(Stored data Opens)

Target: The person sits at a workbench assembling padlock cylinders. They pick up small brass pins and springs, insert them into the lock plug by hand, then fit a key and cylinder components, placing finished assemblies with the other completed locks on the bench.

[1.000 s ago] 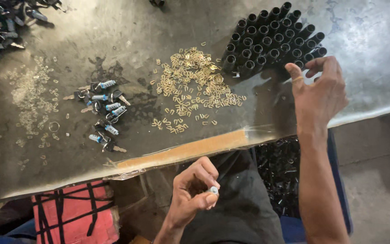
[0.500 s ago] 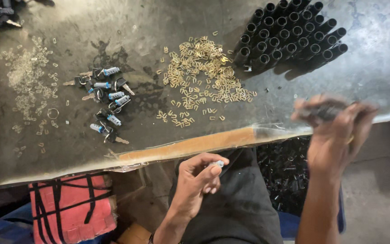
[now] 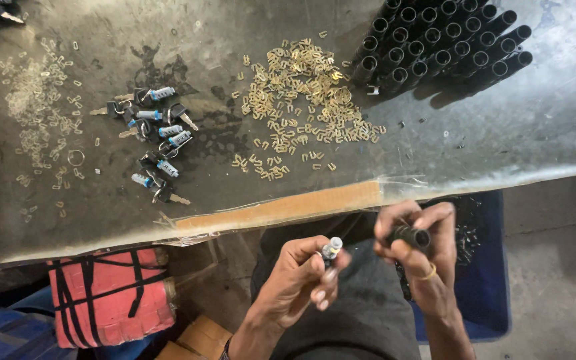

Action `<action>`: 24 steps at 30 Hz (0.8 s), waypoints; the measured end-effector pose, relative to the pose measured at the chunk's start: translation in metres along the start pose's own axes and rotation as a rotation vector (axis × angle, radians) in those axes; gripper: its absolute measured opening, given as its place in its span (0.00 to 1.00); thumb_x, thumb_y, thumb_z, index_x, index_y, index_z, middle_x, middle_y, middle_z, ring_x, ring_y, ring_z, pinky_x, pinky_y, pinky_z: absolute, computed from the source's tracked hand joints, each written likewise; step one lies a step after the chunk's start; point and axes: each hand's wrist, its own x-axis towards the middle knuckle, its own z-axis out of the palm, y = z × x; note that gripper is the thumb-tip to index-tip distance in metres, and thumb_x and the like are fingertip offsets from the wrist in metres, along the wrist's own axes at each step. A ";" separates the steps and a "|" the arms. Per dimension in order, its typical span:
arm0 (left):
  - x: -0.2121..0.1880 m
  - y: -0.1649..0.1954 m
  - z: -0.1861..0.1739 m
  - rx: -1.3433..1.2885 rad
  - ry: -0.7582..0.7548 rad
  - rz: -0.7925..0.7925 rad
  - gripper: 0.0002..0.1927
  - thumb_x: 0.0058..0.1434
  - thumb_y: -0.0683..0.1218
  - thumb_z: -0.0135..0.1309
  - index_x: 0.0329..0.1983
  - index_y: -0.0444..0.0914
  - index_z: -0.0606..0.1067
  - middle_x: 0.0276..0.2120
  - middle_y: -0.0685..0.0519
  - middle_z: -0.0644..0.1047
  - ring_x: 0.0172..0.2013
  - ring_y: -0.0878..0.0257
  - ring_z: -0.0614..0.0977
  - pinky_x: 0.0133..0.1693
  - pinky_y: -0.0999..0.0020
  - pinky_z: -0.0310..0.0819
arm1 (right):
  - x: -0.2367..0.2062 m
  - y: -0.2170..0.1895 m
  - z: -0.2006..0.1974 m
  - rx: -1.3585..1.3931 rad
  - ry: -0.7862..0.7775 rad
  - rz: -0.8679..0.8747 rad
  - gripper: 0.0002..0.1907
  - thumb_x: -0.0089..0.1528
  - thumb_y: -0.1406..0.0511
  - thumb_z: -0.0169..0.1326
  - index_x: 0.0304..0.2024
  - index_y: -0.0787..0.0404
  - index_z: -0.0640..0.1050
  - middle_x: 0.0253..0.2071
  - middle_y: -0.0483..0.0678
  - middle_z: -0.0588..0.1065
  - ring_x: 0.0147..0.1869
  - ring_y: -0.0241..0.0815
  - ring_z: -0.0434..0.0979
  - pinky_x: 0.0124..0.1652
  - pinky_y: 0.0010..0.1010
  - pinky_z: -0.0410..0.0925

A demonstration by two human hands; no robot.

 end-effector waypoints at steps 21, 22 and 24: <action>-0.003 0.002 0.029 1.133 0.209 0.183 0.18 0.74 0.50 0.49 0.31 0.34 0.73 0.19 0.54 0.69 0.20 0.65 0.71 0.24 0.69 0.63 | -0.027 0.024 0.025 -0.159 0.155 -0.118 0.17 0.69 0.54 0.48 0.44 0.59 0.61 0.30 0.56 0.70 0.26 0.35 0.61 0.25 0.25 0.58; -0.004 0.002 0.031 1.234 0.205 0.254 0.16 0.74 0.48 0.50 0.31 0.35 0.72 0.20 0.52 0.70 0.21 0.62 0.73 0.26 0.68 0.65 | -0.028 0.025 0.023 -0.229 0.168 -0.127 0.16 0.69 0.55 0.46 0.44 0.59 0.61 0.29 0.55 0.71 0.26 0.34 0.61 0.25 0.25 0.58; -0.004 0.003 0.035 1.373 0.206 0.336 0.12 0.71 0.44 0.53 0.32 0.35 0.70 0.23 0.48 0.71 0.23 0.54 0.74 0.27 0.65 0.66 | -0.028 0.028 0.020 -0.344 0.144 -0.220 0.14 0.71 0.56 0.44 0.43 0.60 0.62 0.29 0.54 0.71 0.27 0.33 0.62 0.27 0.25 0.58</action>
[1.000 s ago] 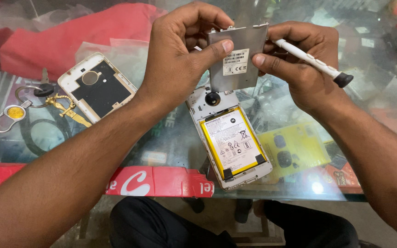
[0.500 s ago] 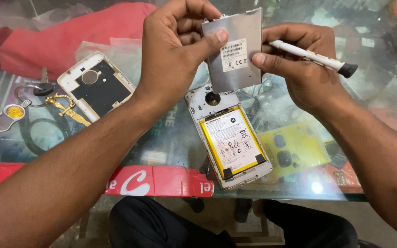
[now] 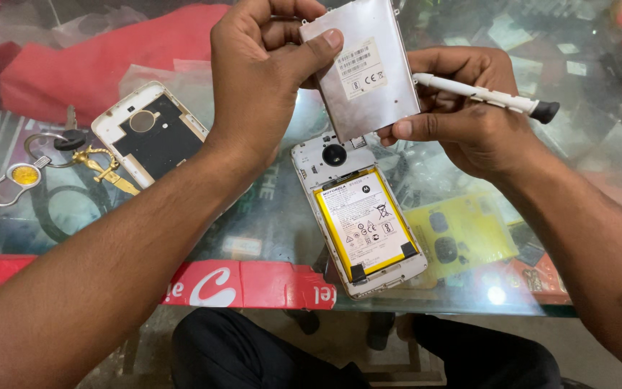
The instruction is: The person removes the old battery from a disassembled smartphone and installs a new one. They align the new battery, press it into place, and use a screwdriver to secure internal components.
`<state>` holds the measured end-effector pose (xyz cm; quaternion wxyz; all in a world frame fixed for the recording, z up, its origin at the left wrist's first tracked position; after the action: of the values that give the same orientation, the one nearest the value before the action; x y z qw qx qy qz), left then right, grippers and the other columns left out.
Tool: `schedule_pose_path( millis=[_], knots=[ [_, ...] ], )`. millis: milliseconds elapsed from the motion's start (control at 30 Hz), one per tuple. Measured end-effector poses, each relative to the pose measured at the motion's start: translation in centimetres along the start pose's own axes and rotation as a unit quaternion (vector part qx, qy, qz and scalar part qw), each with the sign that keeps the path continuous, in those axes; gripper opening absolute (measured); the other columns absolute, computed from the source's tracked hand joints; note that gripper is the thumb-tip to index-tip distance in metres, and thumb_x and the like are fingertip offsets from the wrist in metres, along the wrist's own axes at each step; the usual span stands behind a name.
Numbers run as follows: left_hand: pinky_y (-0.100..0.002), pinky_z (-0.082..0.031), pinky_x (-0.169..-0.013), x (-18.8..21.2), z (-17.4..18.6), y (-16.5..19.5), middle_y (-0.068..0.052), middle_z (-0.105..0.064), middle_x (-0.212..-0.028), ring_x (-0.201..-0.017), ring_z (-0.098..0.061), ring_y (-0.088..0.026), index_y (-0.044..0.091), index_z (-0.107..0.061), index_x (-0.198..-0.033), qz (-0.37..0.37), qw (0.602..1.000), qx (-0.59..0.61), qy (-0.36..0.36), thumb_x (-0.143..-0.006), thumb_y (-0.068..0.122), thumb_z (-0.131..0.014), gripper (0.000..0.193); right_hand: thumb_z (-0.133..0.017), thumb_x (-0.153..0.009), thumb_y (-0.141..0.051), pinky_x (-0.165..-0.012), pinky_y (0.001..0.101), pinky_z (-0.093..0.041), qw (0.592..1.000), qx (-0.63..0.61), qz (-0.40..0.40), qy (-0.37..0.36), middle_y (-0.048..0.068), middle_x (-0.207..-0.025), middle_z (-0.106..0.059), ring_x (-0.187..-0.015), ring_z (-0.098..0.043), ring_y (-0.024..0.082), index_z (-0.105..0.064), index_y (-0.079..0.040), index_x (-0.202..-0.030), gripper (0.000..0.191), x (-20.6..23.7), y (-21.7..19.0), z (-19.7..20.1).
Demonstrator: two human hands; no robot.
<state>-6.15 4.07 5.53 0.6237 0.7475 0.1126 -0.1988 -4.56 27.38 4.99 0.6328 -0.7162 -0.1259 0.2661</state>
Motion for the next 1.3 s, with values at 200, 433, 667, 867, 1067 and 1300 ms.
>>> schedule_pose_path(
  millis=[200, 433, 667, 867, 1067, 1300],
  knots=[
    [-0.026, -0.063, -0.070, 0.0, 0.1, 0.0, -0.007, -0.073, -0.089, -0.076, -0.070, -0.009, -0.001, -0.064, -0.112, -0.004, 1.000, -0.003, 0.002, -0.098, 0.005, -0.075, 0.019, -0.074, -0.083, 0.016, -0.092, 0.0398, -0.067, 1.000, -0.001, -0.002, -0.003, 0.021, -0.109, -0.075, -0.097, -0.077, 0.027, -0.062, 0.010, -0.128, 0.047, 0.0, 0.3, 0.3],
    [-0.026, -0.063, -0.071, 0.1, 0.0, 0.3, -0.007, -0.073, -0.091, -0.077, -0.071, -0.009, -0.002, -0.063, -0.113, -0.010, 1.000, -0.010, 0.000, -0.099, 0.004, -0.074, 0.019, -0.069, -0.088, 0.011, -0.097, 0.0433, -0.066, 0.999, -0.050, 0.006, -0.018, 0.023, -0.110, -0.074, -0.099, -0.076, 0.030, -0.060, 0.013, -0.138, 0.050, 0.2, 0.2, 0.3],
    [-0.030, -0.051, -0.063, 0.1, 0.1, 0.3, -0.010, -0.070, -0.079, -0.065, -0.064, -0.012, -0.005, -0.064, -0.096, -0.022, 0.998, -0.052, -0.011, -0.102, 0.003, -0.077, 0.017, -0.064, -0.104, -0.019, -0.085, 0.0369, -0.065, 0.998, -0.033, 0.003, 0.059, 0.016, -0.108, -0.075, -0.091, -0.076, 0.021, -0.064, 0.004, -0.134, 0.037, 0.1, -0.1, 0.3],
    [-0.032, -0.068, -0.070, 1.0, -0.1, -1.3, -0.008, -0.076, -0.085, -0.075, -0.079, -0.017, -0.002, -0.072, -0.093, 0.033, 0.998, 0.013, -0.043, -0.095, 0.009, -0.075, 0.012, -0.064, -0.116, -0.011, -0.081, 0.0379, -0.062, 0.993, 0.061, 0.070, 0.072, 0.012, -0.100, -0.066, -0.086, -0.067, 0.020, -0.063, 0.001, -0.116, 0.013, 1.3, 0.7, 1.0],
    [-0.036, -0.068, -0.079, 0.8, 0.1, -3.3, -0.009, -0.079, -0.088, -0.079, -0.081, -0.020, -0.001, -0.075, -0.096, 0.070, 0.993, 0.037, -0.082, -0.092, 0.014, -0.076, 0.015, -0.077, -0.103, 0.007, -0.095, 0.0366, -0.070, 0.979, 0.175, 0.100, 0.040, 0.011, -0.122, -0.064, -0.118, -0.074, 0.023, -0.059, -0.003, -0.124, 0.030, 2.2, -1.2, -0.9],
    [-0.038, -0.068, -0.084, 1.2, -0.1, -3.6, -0.009, -0.079, -0.092, -0.085, -0.082, -0.022, 0.000, -0.074, -0.101, 0.073, 0.987, 0.051, -0.135, -0.092, 0.020, -0.079, 0.023, -0.077, -0.085, 0.001, -0.114, 0.0450, -0.056, 0.863, 0.477, 0.160, -0.052, 0.029, -0.139, -0.058, -0.134, -0.060, 0.037, -0.048, 0.009, -0.138, 0.061, 5.3, -5.1, -3.9]
  ],
)
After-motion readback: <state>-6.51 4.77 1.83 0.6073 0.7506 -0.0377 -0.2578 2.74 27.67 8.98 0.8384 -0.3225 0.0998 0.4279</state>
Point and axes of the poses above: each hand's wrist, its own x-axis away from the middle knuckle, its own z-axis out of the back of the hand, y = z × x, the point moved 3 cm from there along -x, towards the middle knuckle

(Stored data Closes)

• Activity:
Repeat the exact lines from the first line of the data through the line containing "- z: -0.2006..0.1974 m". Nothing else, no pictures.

• Response to the exercise:
Target: The person sits at a workbench assembling padlock cylinders. They pick up small brass pins and springs, insert them into the lock plug by hand, then fit a key and cylinder components, placing finished assemblies with the other completed locks on the bench.

[1.000 s ago] 
[0.500 s ago] 
[now] 

Action `<action>`: 24 steps at 30 Hz (0.8 s), waypoints; the measured end-effector pose, relative to the pose measured at the chunk's start: translation in metres along the start pose's own axes and rotation as a rotation vector (axis × angle, radians) in those axes; gripper: its absolute measured opening, given as its place in its span (0.00 to 1.00); thumb_x, thumb_y, thumb_z, index_x, index_y, index_z, middle_x, middle_y, middle_z, ring_x, ring_y, ring_z, pinky_x, pinky_y, pinky_z: absolute, computed from the source's tracked hand joints, each written likewise; step one lies a step after the chunk's start; point and axes: each hand's wrist, its own x-axis towards the middle knuckle, its own z-axis out of the palm, y = z × x; note that gripper is the thumb-tip to index-tip distance in metres, and thumb_x and the like are fingertip offsets from the wrist in metres, along the wrist's own axes at each step. A ";" separates the steps and a "|" the arms. Per dimension in order, its typical span:
arm0 (left):
  - x: -0.2121..0.1880 m
  - y: -0.1649..0.1954 m
  - z: -0.1861..0.1739 m
  - rx: -1.3433..1.2885 rad
  - ry: -0.7582..0.7548 rad
  - rz: -0.7925..0.7925 rad
  - gripper: 0.0002..0.1927
  - thumb_x: 0.0058..0.1434
  - thumb_y: -0.0683..0.1218
  - thumb_z: -0.0135..0.1309
  - index_x: 0.0329..0.1983
  - index_y: -0.0444..0.0914
  - index_z: -0.0606..0.1067
  - middle_x: 0.0276..0.2120
  - middle_y: -0.0685..0.0519
  - middle_z: -0.0644..0.1047
  - ring_x: 0.0172..0.2013
  - ring_y: -0.0878..0.0257
  - ring_z: -0.0614..0.0977
  - pinky_x: 0.0133..0.1693
  - pinky_y: -0.0999..0.0020
  - pinky_z: -0.0310..0.0819
arm1 (right):
  - x: -0.2367..0.2062 m
  - y: -0.2170..0.1895 m
  - z: -0.2006..0.1974 m

There is no more to this exercise.